> [What needs to be done] Lines below containing the word "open" should be copied out.
━━━ Data extract
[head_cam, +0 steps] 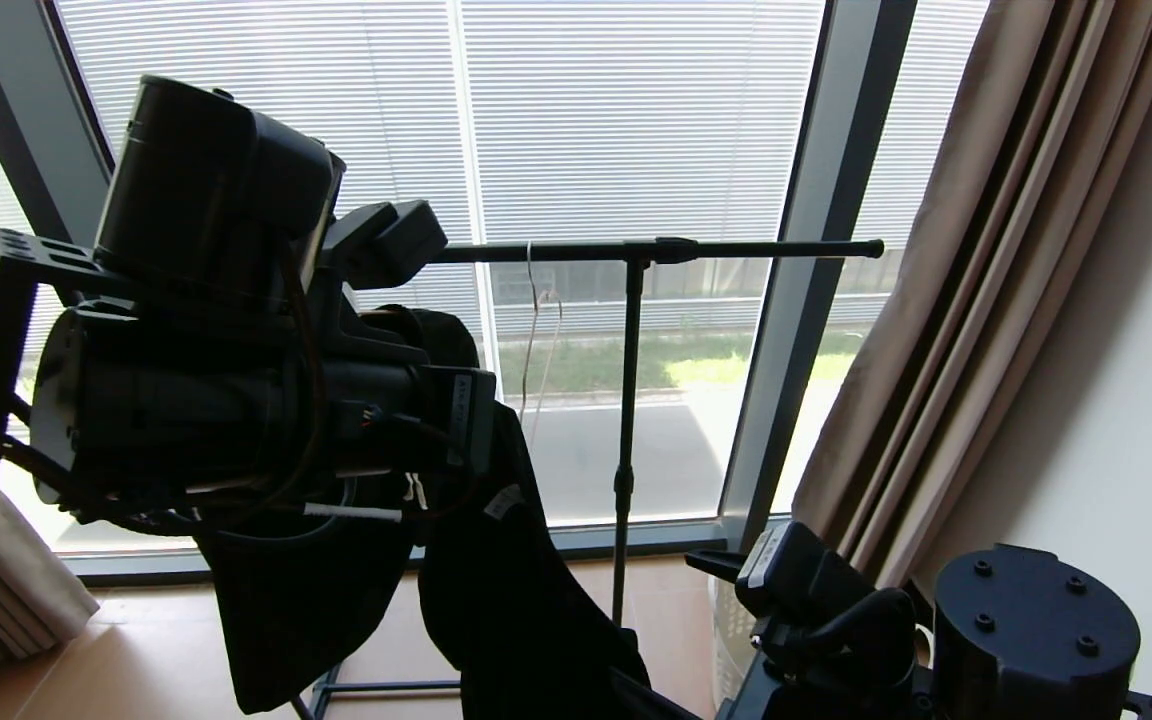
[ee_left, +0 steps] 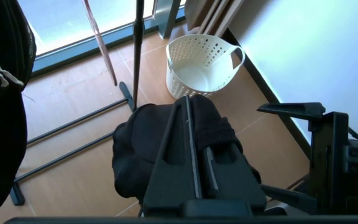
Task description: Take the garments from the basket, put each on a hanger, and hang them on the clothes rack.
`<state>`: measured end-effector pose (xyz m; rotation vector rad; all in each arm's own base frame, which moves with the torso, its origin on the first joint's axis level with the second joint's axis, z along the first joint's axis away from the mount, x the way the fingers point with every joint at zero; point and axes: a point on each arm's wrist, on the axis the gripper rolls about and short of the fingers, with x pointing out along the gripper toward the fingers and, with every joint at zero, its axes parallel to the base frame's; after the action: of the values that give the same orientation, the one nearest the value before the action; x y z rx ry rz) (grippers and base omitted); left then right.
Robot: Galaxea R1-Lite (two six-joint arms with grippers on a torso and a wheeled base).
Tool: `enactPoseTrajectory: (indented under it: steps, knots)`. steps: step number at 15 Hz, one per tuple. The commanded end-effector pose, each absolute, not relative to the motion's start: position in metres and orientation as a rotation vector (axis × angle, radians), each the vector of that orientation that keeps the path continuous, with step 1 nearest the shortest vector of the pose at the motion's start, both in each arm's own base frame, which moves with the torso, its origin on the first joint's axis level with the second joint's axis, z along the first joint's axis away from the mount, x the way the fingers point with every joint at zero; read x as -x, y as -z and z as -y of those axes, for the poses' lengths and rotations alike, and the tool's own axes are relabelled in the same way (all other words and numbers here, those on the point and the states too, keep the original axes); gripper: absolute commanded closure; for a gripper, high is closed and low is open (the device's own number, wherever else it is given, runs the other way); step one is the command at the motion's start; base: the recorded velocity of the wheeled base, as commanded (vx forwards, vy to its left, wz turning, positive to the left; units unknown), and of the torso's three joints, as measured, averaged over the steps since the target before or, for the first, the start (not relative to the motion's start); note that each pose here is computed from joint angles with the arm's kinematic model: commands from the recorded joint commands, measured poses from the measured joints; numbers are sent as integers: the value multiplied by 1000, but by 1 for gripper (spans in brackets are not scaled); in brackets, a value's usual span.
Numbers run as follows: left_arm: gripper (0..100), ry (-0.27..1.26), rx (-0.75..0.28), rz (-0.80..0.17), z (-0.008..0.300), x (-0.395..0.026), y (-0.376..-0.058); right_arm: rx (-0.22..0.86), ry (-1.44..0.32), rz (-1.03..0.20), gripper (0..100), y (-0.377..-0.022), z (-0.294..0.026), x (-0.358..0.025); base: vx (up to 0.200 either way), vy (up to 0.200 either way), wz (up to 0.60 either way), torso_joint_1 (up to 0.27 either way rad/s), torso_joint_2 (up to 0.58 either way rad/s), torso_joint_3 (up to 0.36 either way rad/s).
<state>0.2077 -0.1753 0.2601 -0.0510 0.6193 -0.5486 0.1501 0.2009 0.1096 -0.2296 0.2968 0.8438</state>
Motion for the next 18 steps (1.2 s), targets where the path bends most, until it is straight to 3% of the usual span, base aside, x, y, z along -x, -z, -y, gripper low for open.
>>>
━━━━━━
> [Written answer]
Tool: `enactPoseTrajectory: (indented under it: steps, knots)`. steps: step number at 15 Hz, one per tuple. The commanded end-effector pose, each absolute, not relative to the motion's start: position in metres and orientation as a rotation vector (axis × angle, radians), each the vector of that orientation that keeps the path continuous, with step 1 nearest the shortest vector of the pose at the motion's start, both in each arm's own base frame, which moves with the torso, its origin on the first joint's axis level with the second joint's axis, z along the first joint's axis away from the mount, x the way the fingers point with every joint at zero; read x as -x, y as -z and z as -y of those axes, for the poses' lengths and rotations alike, and the tool's own axes are relabelled in the same way (all other words and numbers here, those on the point and the states too, keep the original axes); gripper: absolute commanded closure; for a gripper, high is closed and low is open (the device's own number, wherever else it is given, runs the other way); step one is the command at the motion's start; base: the recorded velocity of the wheeled base, as commanded (vx forwards, vy to its left, wz turning, positive to the left; units unknown), and of the torso's three joints, as measured, averaged over the steps since the target before or, for the first, the start (not relative to the motion's start); note that each pose here is computed from joint angles with the arm's kinematic model: commands from the recorded joint commands, measured poses from the measured joints; numbers are sent as integers: the value multiplied by 1000, but by 1 for gripper (spans in brackets are not scaled); in brackets, a value's usual span.
Motion for the next 18 steps (1.2 s), targets where the path bends most, until it is straight to 3% of the usual span, base aside, x, y, z along -x, -z, -y, gripper low for open.

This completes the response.